Organic semiconductors

Polycyclic conjugated hydrocarbons are potentially interesting for the construction of optoelectronic devices. Generally, pi-conjugated systems which absorb at over 600nm are poorly stable to the combined action of oxygen and/or light. One of our objectives has been to develop molecules with a small HOMO-LUMO gap to be used as the active layer in field effect transistors. Recently, to achieve this aim, bis-acene type polycyclic hydrocarbon structures or quinoidal structures which incorporate (di)indeno-acene type anti-aromatic sub-units have been synthesized. 

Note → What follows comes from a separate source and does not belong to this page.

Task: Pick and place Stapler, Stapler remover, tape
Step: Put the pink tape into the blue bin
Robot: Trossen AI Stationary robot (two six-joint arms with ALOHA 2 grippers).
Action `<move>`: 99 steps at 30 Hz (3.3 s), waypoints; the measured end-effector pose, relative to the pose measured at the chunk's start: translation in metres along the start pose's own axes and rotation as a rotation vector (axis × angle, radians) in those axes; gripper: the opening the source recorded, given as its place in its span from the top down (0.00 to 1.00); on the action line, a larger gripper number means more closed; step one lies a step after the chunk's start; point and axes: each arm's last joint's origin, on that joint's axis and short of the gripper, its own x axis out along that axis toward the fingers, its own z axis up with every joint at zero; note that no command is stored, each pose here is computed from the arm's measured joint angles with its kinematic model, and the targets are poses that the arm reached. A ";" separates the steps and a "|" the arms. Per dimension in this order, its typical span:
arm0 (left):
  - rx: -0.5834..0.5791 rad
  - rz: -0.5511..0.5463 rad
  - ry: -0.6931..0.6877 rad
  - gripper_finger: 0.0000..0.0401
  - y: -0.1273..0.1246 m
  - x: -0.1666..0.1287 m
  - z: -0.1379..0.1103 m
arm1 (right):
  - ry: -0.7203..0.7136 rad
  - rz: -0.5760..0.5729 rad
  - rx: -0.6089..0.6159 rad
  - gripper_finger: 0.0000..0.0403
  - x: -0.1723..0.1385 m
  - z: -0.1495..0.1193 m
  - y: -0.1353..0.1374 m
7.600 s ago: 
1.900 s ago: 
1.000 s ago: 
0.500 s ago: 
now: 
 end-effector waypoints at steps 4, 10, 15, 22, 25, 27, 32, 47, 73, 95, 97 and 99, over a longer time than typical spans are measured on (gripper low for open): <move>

New fluorescent compounds have been synthesized from diversely functionalised pyrene dibenzoates by using intramolecular Friedel-Crafts reactions and triflic acid as activator. This acid allows control of the reactivity and regioselectivity to obtain the target molecules in excellent yields. 

2D and 3D Aromatic architectures. Synthesis, modulations and properties

2D Topology. The planarity and/or the deformation from a plane of polyaromatic molecules have been exploited to generate structuration effects on surfaces, and control their optical, electronic and wetting properties. 

3D Topology. Topology control by using helicity parameters and selectively placing substituents or heteroatoms are key points for generating diversity in 3D molecular objects. A theoretical and experimental approach allowed us to show that selective cation (or anion) complexation resulted from the co-operative combination of different weak bonds (Pi-, S- and CO-cation).